The Eveready Hour was the first commercially sponsored variety program in the history of broadcasting. It premiered December 4, 1923 (or, according to other sources, November 4, 1923 or February 12, 1924) on WEAF Radio in New York City. Radio's first sponsored network program. it was paid for by the National Carbon Company, which at the time owned Eveready Battery. The host for many years was the banjo-playing vocalist Wendell Hall, "The Red Headed Music Maker," who wrote the popular "It Ain't Gonna Rain No Mo'" (Victor Records). Hall was married on The Eveready Hour in 1924.

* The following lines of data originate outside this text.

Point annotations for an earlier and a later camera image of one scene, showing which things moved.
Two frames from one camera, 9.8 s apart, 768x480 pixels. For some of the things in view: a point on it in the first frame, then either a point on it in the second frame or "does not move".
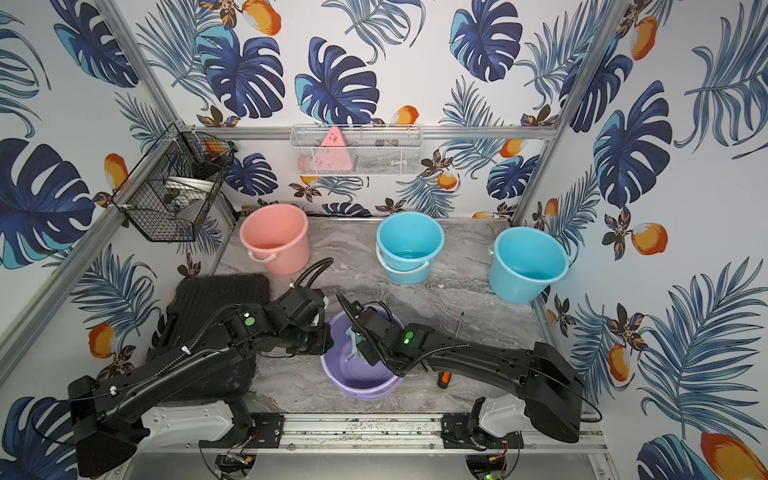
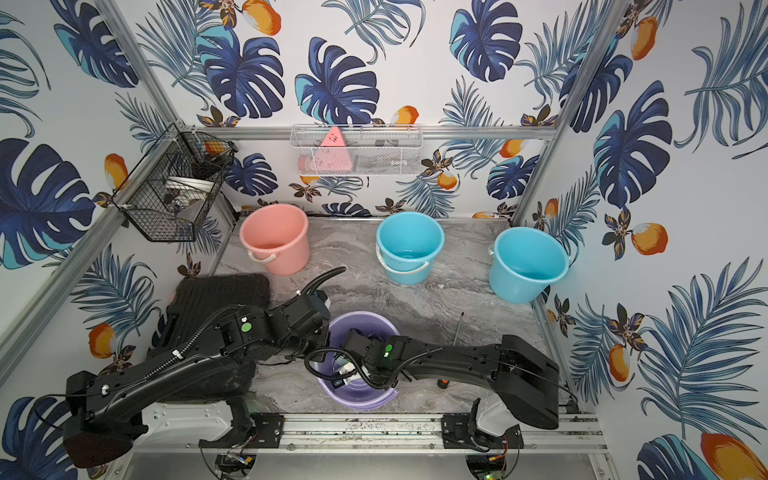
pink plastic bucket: (278, 235) does not move
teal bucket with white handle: (406, 246) does not move
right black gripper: (368, 355) -> (371, 339)
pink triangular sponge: (332, 155) does not move
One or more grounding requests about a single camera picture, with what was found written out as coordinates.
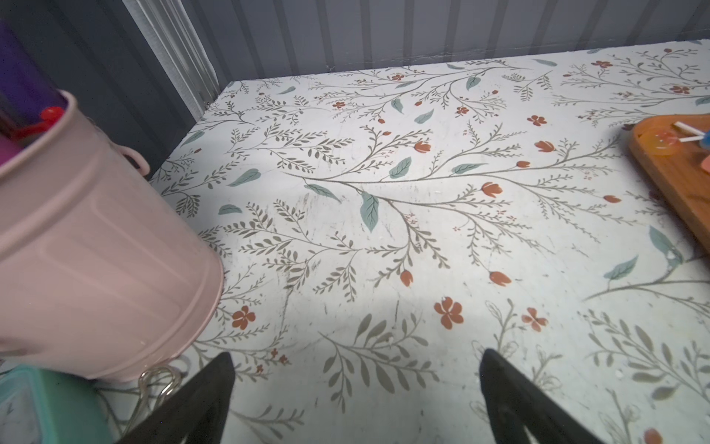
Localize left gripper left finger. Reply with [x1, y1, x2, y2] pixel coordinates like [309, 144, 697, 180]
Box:
[119, 353, 236, 443]

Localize pink pen cup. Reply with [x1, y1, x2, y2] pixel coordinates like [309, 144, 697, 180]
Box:
[0, 16, 226, 384]

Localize pile of colourful lollipops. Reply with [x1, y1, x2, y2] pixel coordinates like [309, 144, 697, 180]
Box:
[638, 121, 709, 157]

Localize brown wooden tray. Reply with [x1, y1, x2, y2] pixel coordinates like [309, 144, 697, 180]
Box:
[629, 114, 709, 250]

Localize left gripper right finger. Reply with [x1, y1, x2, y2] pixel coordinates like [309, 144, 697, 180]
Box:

The program started locally on radio station WEAF in New York City in 1923. The idea for the program came when the National Carbon Company's George Furness tuned in WJZ that summer and heard Edgar White Burrill reading Ida M. Tarbell's He Knew Lincoln. Envisioning the unexplored possibilities of radio programming and advertising, Furness became the producer and supervisor of The Eveready Hour, a show he structured to bring the full spectrum of American culture to the airwaves. When it debuted that December, the media critic Ben Gross called it "the most important program in broadcasting."
On election night, November 4, 1924, the program was "hooked-up" to 18 stations. Wendell Hall was the host with Will Rogers, Art Gillham, Carson Robison and the Eveready Quartet entertaining between election returns given by Graham McNamee. Joseph Knecht led the Waldorf-Astoria Dance Orchestra. The Eveready Hour became a multi-station feed in 1924 over a group of Eastern and Midwestern stations, a hook-up which later served as the basis of the National Broadcasting Company (NBC), beginning in 1927. The Eveready Hour continued as a featured broadcast on NBC until 1930.